### Exercise instructions
For each line in the data below, write an exact copy.

### Supplied information
--- START ---

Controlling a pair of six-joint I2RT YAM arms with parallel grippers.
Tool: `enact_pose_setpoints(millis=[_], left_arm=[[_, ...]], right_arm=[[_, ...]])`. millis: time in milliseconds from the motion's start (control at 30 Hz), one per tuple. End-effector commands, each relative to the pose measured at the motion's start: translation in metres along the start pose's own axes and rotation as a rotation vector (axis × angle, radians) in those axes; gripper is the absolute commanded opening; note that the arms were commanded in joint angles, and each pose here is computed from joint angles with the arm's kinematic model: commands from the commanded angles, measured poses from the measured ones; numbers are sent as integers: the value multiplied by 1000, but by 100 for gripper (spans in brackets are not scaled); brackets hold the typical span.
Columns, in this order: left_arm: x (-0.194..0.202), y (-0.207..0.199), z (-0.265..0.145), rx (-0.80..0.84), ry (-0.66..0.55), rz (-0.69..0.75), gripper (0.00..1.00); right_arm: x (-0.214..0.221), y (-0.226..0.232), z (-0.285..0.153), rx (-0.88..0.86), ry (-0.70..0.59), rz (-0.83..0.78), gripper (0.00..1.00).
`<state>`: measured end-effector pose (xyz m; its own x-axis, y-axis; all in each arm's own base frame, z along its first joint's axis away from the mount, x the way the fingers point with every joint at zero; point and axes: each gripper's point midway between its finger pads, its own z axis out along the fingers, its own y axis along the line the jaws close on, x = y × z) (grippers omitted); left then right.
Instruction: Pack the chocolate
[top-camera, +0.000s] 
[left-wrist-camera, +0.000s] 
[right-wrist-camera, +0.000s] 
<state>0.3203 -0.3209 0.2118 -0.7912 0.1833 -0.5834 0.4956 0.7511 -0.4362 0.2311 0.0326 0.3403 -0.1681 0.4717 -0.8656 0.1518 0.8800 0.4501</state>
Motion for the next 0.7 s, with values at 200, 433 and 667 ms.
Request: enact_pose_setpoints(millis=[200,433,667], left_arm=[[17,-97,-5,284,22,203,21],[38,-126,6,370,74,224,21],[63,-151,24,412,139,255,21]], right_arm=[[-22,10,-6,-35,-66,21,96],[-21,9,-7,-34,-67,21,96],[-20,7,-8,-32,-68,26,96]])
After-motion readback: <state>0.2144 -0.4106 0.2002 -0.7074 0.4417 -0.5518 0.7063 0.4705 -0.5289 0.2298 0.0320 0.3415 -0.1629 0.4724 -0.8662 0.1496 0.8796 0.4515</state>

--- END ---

### Task solution
Controlling a pair of six-joint I2RT YAM arms with parallel grippers.
Tool: `enact_pose_setpoints(millis=[_], left_arm=[[_, ...]], right_arm=[[_, ...]])`. millis: time in milliseconds from the motion's start (control at 30 Hz), one per tuple. End-effector commands, each relative to the pose measured at the motion's start: translation in metres along the start pose's own axes and rotation as a rotation vector (axis × angle, radians) in those axes; gripper is the absolute commanded opening; note that the arms were commanded in joint angles, and each pose here is computed from joint angles with the arm's kinematic model: commands from the commanded angles, measured poses from the measured ones; numbers are sent as integers: the value multiplied by 1000, but by 100 for gripper (spans in brackets are not scaled); brackets hold the typical span.
Columns, in this order: left_arm: x (-0.194..0.202), y (-0.207..0.199), z (-0.265..0.145), rx (-0.80..0.84), ry (-0.66..0.55), rz (-0.69..0.75), gripper (0.00..1.00); right_arm: x (-0.214..0.221), y (-0.226..0.232), z (-0.285..0.153), rx (-0.88..0.86), ry (-0.70..0.59), rz (-0.83..0.78), gripper (0.00..1.00).
`<state>`: measured end-effector pose (xyz m; its own x-axis, y-axis; all in each arm's own base frame, z along its first joint's axis away from the mount, x the way the fingers point with every joint at zero; point and axes: each gripper's point midway between its finger pads, its own z axis out along the fingers, its own y axis along the line the jaws close on, x = y × z) (grippers omitted); left then right.
Instruction: Pack the chocolate
[top-camera, +0.000s] 
[left-wrist-camera, +0.000s] 
[right-wrist-camera, +0.000s] 
<state>0.3203 -0.3209 0.2118 -0.7912 0.1833 -0.5834 0.4956 0.7511 -0.4362 0.2311 0.0326 0.3403 -0.1681 0.4717 -0.8656 0.1518 0.8800 0.4501</state>
Motion for the next 0.7 s, with values at 200, 433 and 667 ms.
Request: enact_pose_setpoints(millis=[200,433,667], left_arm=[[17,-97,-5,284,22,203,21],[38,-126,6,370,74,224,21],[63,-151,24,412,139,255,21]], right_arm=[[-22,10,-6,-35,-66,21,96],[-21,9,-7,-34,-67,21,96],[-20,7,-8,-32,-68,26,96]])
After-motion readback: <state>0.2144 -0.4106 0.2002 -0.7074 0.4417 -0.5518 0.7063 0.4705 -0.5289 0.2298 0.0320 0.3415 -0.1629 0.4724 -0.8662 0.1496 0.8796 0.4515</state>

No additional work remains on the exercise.